The values obtained from the current experimental campaign differ significantly from the values given by the manufacturer, see Tab. 2. This is probably due to the discrepancies between the ISO and ASTM standards [16-18]. As an example, according to [17] the testing strain rate should cause the failure of a sample within 30 to 300s, whereas the standard [17] specifies that the test should be carried out with the speed rate that results in approximately 1% increase of longitudinal strains of the sample per minute. A crosshead displacement of the machine at the speed of 1 mm/min gives the strain rate of approximately 0.8%/min, but the duration of the test is more than 500s. A speed of testing of 10 mm/min results in the strain rate of 5%/min and failure occurs after 120s. It is therefore difficult to fulfil the entries of ISO and ASTM standards. In addition, as has been shown in Tab. 2., the speed range influences the tensile strength of the adhesive. The differences in tensile strength indicate that the samples tested by the manufacturer were probably tested at a higher strain rate. The behaviour of the adhesive indicates that under higher strain rate the material shows greater strength and lower plastic deformations.
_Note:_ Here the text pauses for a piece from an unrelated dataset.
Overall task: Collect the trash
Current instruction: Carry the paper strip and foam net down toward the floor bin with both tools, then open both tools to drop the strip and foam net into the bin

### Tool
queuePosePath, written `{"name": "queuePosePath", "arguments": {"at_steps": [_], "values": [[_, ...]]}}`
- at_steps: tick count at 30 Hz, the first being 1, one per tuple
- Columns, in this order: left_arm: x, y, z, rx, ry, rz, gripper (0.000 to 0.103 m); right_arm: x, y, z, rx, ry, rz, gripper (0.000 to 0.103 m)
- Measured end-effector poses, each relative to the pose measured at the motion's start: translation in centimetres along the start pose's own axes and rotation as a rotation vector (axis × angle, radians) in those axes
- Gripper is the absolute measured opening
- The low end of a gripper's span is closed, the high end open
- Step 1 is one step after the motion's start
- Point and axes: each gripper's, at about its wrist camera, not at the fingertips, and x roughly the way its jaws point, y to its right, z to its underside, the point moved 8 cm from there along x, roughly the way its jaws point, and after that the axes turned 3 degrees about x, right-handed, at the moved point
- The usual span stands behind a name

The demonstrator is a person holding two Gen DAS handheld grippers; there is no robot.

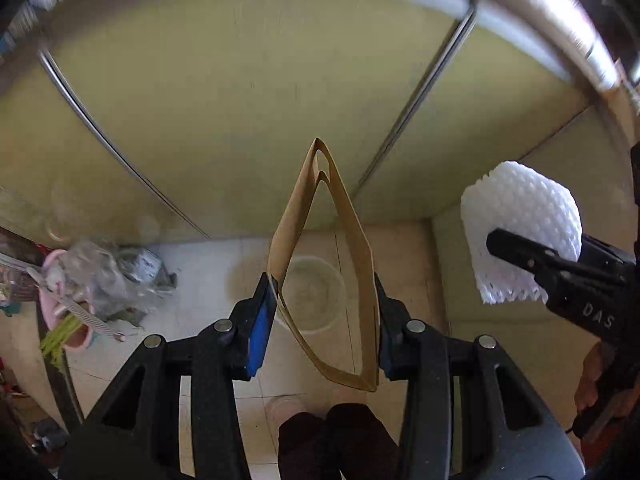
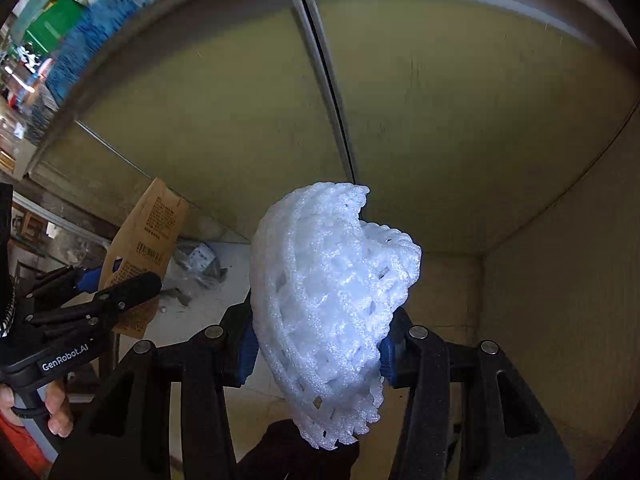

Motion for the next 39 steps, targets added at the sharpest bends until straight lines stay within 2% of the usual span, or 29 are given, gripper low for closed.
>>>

Determination of modulus of elasticity was based on the linear stress-strain relationships, however, in the case of adhesives with non-linear characteristics, it should involve lower levels of stress [16]. The standard [17], however, gives a fixed strain range (0.05%–0.25%), in which the modulus of elasticity should be determined. The value of modulus of elasticity, given by the manufacturer [19], is much lower in comparison to the experimental studies, see Tab. 2. There may be several reasons causing the differences in the results. First, the geometry of a specimen may significantly affect the results. As stated in [18], results obtained for large (types 1A and 1B) and small (types 1BA, 1BB, 5A, and 5B) specimens cannot be compared with each other due to the complexity resulting from the small measurement lengths and short test time. Probably, the data provided by the manufacturer was obtained for smaller samples (type IV according to [16]) and hence observed differences. With the samples type 1BA and 1BB [18] or IV [14] there is also a risk that in case of performing tests without extensometers, higher strain values may be obtained. It is due to the fact that the strain based on the crosshead displacement is larger than the strain measured by extensometers. The differences in the results of the strain at failure are probably due to these reasons.

Fig 8. shows the variation of Poisson's ratio with longitudinal strain obtained from three samples tested in tension. Due to the viscoelastic nature of the material, a nonlinear dependence of Poisson’s ratio was obtained. The average Poisson's ratio at speed of 1 mm/min was 0.365. The results for all samples are given in Tab. 2. The difference between the results obtained in the tests and those declared by the manufacturer is probably due to the entries in ISO and ASTM standards that regarding the determination of Poisson’s ratio differ significantly. Standard [16] indicates that the test should be carried out at the speed of 5 mm/min, but the investigation has shown that the optimum speed for the considered adhesive tests was 1 mm/min [17].

##### Figure 8.

Variation of Poisson's ratio with longitudinal strain

### 3.2. Numerical analyses

The purpose of the numerical analyses was to investigate the distribution of stresses and strains over the length of the sample and verify whether an elastic-plastic material model can be applied for modelling the behaviour of the samples subjected to tension observed during experiments.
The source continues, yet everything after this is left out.